高齢者施策に比べ、まだまだ一部のニーズととられやすい障害者の施策の推進については地方分権の流れの中、措置権を課題とする自治体は少なかったが、どこが援護の主体としてイニシャチブを担うのか、また都道府県と市町村の役割分担や「広域調整機能」というものがどのように機能していくか具体的には見えにくい現状がある。資源整備において計画策定が有効であることは間違いないが、生活レベルでの支援メニューを整えていく場合、実効ある計画策定が進められるには、地域資源の配置と育成を行政がどういうビジョンで進めるかによると思われる。

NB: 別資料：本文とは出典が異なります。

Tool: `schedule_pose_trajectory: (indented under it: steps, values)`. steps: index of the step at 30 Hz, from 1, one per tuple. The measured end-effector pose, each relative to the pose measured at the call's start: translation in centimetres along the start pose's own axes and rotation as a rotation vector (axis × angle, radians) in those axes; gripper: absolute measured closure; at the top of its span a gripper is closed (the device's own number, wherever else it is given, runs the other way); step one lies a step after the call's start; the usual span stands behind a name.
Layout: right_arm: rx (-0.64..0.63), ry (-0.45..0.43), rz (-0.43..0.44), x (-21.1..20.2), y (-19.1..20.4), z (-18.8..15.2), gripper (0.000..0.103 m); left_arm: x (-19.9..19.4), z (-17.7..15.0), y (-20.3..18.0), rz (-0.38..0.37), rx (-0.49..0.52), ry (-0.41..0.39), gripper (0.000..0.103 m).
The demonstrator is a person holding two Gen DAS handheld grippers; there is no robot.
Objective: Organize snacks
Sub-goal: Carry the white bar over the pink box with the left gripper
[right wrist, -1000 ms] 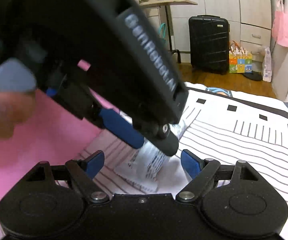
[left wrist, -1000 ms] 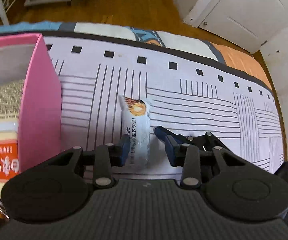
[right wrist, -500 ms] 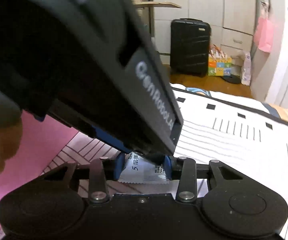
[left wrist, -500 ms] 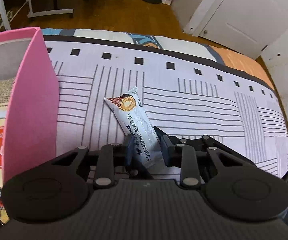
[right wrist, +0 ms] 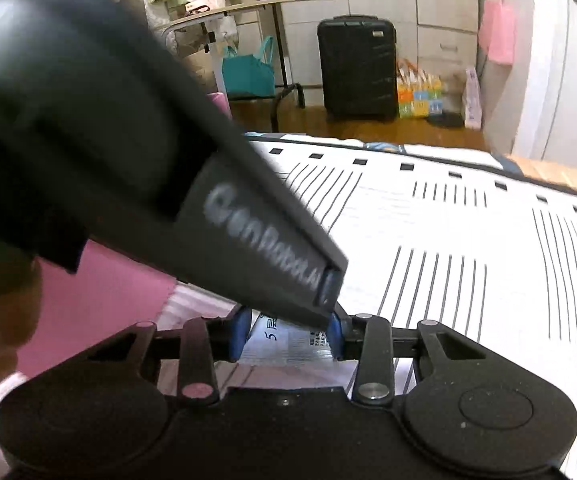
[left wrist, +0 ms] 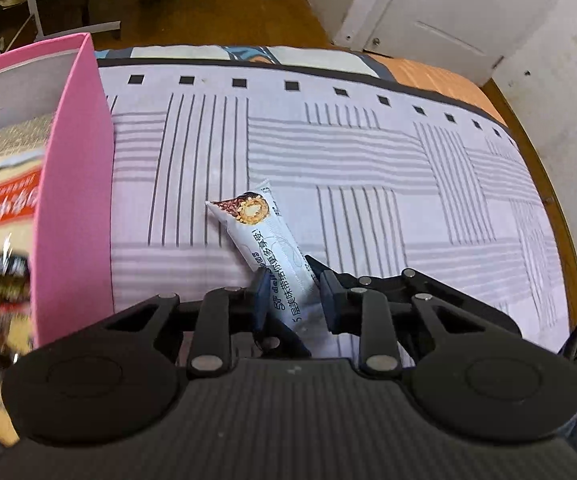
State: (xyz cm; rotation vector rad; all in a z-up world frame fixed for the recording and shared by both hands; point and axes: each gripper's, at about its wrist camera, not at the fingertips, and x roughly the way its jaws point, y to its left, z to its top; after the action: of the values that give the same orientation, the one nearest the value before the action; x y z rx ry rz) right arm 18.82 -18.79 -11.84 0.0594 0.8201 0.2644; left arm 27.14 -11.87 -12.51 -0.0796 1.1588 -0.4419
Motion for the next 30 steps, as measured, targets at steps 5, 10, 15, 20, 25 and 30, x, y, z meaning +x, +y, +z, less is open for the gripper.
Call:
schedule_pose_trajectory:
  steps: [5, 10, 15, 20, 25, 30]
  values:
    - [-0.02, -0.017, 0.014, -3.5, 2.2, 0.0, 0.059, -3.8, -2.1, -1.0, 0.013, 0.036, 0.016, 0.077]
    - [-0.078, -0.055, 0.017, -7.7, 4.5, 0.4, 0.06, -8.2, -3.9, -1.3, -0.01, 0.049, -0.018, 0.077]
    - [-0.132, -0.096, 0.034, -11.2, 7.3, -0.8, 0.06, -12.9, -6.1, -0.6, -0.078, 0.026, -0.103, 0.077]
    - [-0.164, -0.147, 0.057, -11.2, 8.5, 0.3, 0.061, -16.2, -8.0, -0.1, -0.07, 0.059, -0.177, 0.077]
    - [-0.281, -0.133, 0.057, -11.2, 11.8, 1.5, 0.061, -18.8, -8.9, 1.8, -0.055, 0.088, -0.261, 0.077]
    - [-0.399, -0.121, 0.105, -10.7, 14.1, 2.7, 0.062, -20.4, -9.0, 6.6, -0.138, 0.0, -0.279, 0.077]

エリア構想は、財政的課題や地域の資源数対象者数など市町村を単位としてはなかなか進展が困難であった福祉課題を推進していく一つのキーワードとして機能していく可能性は今後も大きい。滋賀県が昭和56年から取り組んできた施策の成果からもその点は明らかである。
結論
福祉は地域福祉の潮流の中で、国レベルで高齢者や身体障害者の措置権の委譲や障害者福祉法の制定、地域福祉計画の策定と大きく変化しようとしている。長く施設を中心に展開されてきた施策から地域生活を具体的に援助していくためのサービスが次々と創出され、そのサービス提供システムにひとつとして高齢者福祉では公的介護保険が導入された。さらに社会福祉の基礎構造改革によって、障害福祉分野も福祉事業が施設サービスや障害種別の垣根を越えて、「その人が望む地域生活の実現のために」をキーワードに支援費制度を軸にサービス事業へと大きく変革しようとしている。高齢者に対する福祉施策が各市町村における福祉ビジョンとして問われる時代に入って、障害者福祉施策も、単に障害者をはじめとするハンディキャップを持つ人への限定的なサービスとしてではなく、広く街づくりの視点からとられられる必要がでてきている。障害者諸施設の適正配置などについては、広域エリアという視点が今後も活かされていくと思われるが、個々の施策の推進については、市町村単位の高齢者施策や子育て支援施策との合同推進を基盤として、施策としての事業がネットワーク化されていく方向が必要である。これまで障害者・高齢者・児童とそれぞれに推進されてきた福祉施策であるが、今後は生活を基盤とする地域においてニーズに応じて機能し、障害種別やハンディの背景を越えて「必要な援助・支援を地域で有効に提供できるような事業」として展開され、そのサービス行為に対して対価が支払われる仕組みが具体化されなければならない。重度の発達障害を有する人への専門的な療育機能や高度な医療的ケアを必要とする人へのサービス、さらに就労をめぐる支援施策など、広域での施策展開を必要とする施策は多い。これらを総合的にマネジメントしていくためには、市町村合併とも絡んで都道府県における福祉ビジョンや広域調整機能が欠かせない。地域の拠点整備だけでなく福祉サービス事業の振興を図り、広く街づくりの視点から地域住民のニーズに合わせて福祉施策をとらえなおさなければならない時にきている。